Un día en el Wannsee, Berlín

julio 15, 2014 § 23 comentarios

SeebadWannsee

Una suegra berlinesa parece todo lo que hace falta para poder disfrutar de alojamiento gratuito en la capital europea por excelencia pero, ojo, porque la suegra además de bonos de alojamiento trae obligaciones familiares. Bueno, el hecho de visitarla siempre embarazada o con churumbeles chiquis genera un panorama en que a lo más que puedes aspirar es a visitar un parque con animales en todas sus variantes (granja, zoo, acuario…) o a sus amistades o su oficina, para que sus conocidos vean como crecen sus nietos. Así que, a pesar de haber pisado muchas veces suelo berlinés, esta fue la primera vez que nos fuimos a la aventura, a descubrir sus alrededores.

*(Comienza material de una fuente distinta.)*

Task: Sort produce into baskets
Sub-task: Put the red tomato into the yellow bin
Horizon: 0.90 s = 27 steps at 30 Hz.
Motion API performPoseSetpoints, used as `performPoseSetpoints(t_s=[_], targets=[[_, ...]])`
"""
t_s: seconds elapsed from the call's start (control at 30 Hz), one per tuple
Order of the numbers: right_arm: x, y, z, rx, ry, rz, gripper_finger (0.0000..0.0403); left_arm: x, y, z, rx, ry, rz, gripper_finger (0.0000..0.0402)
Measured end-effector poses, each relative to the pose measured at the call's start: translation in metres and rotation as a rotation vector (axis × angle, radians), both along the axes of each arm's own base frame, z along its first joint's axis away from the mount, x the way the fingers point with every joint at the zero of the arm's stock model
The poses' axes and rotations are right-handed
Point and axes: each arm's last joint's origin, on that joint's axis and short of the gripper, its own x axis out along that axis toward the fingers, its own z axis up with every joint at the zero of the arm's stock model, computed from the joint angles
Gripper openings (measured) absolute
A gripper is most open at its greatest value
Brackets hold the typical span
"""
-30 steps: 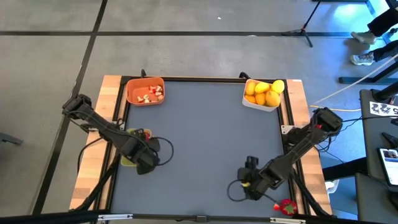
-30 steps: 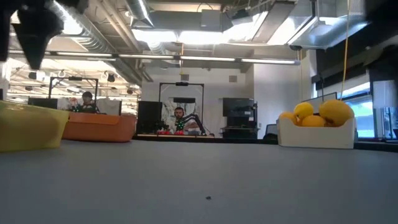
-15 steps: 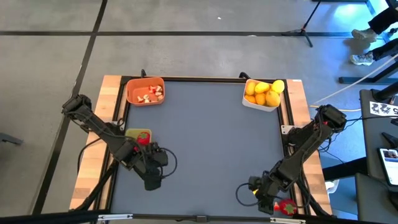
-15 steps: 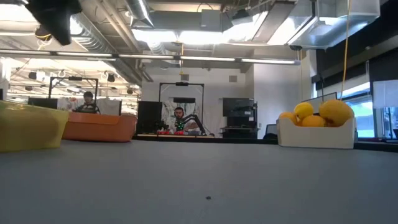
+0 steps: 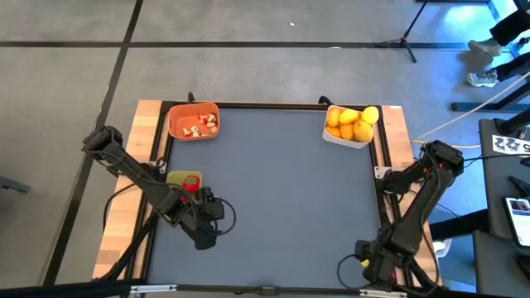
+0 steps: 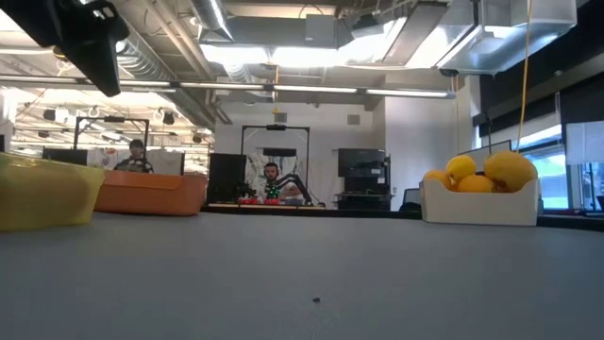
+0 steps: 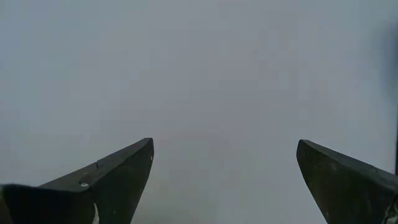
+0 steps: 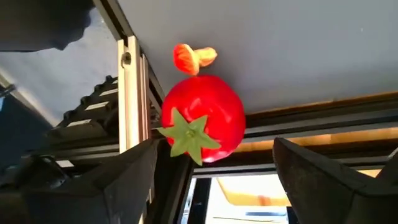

Una toma de decisiones tardía y una visita inesperada, unida al hecho de que mi suegra es más previsora que yo y organiza con tiempo sus escapadas, hace que esos días que vamos ella esté ausente. Alojados en su casa, con ella de viaje, nos vamos a mover por la ciudad a nuestro antojo. Para ser más específicos, este día en concreto, al MÍO.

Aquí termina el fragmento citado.